Donghoon Chang, Mohona Ghosh, Somitra Kumar Sanadhya, Monika Singh, Douglas R. White
FbHash: A New Similarity Hashing Scheme for Digital Forensics
Digital Investigation
Volume 29, Supplement
2019
Pages S113-S123
ISSN 1742-2876
https://doi.org/10.1016/j.diin.2019.04.006.
Abstract: With the rapid growth of the World Wide Web and Internet of Things, a huge amount of digital data is being produced every day.
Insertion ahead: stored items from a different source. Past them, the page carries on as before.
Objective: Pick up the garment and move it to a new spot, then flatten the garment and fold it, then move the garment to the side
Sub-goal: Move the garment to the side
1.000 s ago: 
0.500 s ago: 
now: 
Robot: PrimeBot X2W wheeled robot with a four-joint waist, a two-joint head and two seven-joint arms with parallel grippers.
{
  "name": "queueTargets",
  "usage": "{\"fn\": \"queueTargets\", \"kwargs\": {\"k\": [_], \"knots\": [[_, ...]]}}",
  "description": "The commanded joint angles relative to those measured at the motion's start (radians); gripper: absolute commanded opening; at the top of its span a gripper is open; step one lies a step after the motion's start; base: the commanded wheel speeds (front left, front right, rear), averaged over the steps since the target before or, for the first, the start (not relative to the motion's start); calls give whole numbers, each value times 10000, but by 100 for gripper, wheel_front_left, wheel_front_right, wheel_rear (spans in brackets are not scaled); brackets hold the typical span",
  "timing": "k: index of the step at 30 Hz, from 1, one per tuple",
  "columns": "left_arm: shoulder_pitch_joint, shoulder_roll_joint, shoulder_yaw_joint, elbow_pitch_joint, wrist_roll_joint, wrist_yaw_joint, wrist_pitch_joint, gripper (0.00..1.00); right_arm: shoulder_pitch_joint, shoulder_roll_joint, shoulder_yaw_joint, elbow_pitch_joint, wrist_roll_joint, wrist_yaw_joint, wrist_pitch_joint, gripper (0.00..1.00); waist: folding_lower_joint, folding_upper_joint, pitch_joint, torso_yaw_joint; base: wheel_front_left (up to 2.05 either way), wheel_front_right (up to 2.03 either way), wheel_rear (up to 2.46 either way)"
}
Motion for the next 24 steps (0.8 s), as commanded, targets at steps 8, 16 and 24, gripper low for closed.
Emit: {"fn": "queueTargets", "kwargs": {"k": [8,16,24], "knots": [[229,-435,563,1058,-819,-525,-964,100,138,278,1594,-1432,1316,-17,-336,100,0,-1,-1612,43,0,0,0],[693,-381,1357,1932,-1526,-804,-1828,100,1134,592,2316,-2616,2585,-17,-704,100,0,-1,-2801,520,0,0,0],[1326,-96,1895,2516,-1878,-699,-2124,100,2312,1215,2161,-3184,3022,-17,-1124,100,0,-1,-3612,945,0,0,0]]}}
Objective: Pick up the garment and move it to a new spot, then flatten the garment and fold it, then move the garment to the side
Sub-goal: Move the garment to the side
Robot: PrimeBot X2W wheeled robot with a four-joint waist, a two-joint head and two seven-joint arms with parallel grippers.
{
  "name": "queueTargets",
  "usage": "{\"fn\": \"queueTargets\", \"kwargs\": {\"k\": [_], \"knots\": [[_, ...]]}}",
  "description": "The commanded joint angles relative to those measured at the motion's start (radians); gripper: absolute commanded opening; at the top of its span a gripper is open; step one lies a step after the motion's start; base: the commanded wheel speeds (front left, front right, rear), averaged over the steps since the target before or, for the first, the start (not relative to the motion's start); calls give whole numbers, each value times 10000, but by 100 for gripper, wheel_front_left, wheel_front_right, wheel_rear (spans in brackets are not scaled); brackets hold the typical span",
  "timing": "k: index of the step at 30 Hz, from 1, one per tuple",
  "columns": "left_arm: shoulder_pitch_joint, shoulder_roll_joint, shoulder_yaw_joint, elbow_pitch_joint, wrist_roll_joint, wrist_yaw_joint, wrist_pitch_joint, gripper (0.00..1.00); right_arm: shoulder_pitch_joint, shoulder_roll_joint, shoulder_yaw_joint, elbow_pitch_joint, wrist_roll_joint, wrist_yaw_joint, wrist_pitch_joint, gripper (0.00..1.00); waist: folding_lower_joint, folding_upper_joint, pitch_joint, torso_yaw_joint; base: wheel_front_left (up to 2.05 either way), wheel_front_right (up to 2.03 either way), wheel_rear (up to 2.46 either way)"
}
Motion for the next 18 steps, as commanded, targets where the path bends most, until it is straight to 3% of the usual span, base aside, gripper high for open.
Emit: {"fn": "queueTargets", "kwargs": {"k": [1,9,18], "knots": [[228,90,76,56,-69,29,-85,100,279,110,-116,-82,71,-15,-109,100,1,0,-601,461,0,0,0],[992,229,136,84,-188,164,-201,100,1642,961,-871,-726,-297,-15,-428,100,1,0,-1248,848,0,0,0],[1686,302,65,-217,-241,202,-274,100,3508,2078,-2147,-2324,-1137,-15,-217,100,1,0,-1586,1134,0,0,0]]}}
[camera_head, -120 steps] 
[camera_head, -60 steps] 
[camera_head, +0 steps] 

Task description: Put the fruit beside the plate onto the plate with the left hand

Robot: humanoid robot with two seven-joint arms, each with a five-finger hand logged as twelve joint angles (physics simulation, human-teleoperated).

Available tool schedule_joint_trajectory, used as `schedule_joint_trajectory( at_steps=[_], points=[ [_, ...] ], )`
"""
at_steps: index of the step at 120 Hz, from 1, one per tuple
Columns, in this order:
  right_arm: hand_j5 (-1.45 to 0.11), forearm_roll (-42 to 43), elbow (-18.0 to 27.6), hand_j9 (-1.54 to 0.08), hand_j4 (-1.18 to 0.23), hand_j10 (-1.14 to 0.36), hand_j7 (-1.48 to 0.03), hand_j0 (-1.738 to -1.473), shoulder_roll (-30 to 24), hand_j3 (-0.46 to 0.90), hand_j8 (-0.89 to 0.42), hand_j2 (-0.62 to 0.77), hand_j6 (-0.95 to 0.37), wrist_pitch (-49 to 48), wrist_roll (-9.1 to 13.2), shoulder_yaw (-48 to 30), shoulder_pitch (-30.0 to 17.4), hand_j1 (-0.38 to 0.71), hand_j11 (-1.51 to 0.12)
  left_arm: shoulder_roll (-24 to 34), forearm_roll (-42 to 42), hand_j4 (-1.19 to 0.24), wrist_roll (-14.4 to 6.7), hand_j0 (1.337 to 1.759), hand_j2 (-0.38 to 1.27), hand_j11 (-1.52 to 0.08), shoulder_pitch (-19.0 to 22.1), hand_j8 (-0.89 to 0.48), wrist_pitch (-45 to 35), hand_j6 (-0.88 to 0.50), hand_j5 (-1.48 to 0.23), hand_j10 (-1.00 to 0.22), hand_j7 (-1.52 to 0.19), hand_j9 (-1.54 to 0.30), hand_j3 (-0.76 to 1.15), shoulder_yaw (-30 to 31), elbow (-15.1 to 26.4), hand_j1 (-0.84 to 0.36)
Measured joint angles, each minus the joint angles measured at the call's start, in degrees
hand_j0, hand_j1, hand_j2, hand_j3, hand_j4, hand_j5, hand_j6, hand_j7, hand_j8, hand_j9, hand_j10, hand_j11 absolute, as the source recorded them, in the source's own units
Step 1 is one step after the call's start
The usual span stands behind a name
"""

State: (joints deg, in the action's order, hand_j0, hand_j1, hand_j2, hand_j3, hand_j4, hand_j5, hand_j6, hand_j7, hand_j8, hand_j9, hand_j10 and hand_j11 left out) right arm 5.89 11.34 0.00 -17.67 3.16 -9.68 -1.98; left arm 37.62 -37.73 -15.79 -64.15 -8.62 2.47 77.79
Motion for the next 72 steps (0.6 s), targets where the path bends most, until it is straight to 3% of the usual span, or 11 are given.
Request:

Digital forensics investigators face an uphill task when they have to manually screen through and examine tons of such data during a crime investigation. To expedite this process, several automated techniques have been proposed and are being used in practice. Among which tools based on Approximate Matching algorithms have gained prominence, e.g., ssdeep, sdhash, mvHash etc. These tools produce hash signatures for all the files to be examined, compute a similarity score and then compare it with a known reference set to filter out known good as well as bad files. In this way, exact as well as similar matches can be screened out. However, all of these schemes have been shown to be prone to active adversary attack, whereby an attacker, by making feasible changes in the content of the file, intelligently modifies the final hash signature produced to evade detection. Thus, an alternate hashing scheme is required which can resist this attack. In this work, we propose a new Approximate Matching scheme termed as - FbHash. We show that our scheme is secure against active attacks and detects similarity with 98% accuracy. We also provide a detailed comparative analysis with other existing schemes and show that our scheme has a 28% higher accuracy rate than other schemes for uncompressed file format (e.g., text files) and 50% higher accuracy rate for compressed file format (e.g., docx etc.). Our proposed scheme is able to correlate a fragment as small as 1% to the source file with 100% detection rate and able to detect commonality as small as 1% between two documents with appropriate similarity score. Further, our scheme also produces the least false negatives in comparison to other schemes.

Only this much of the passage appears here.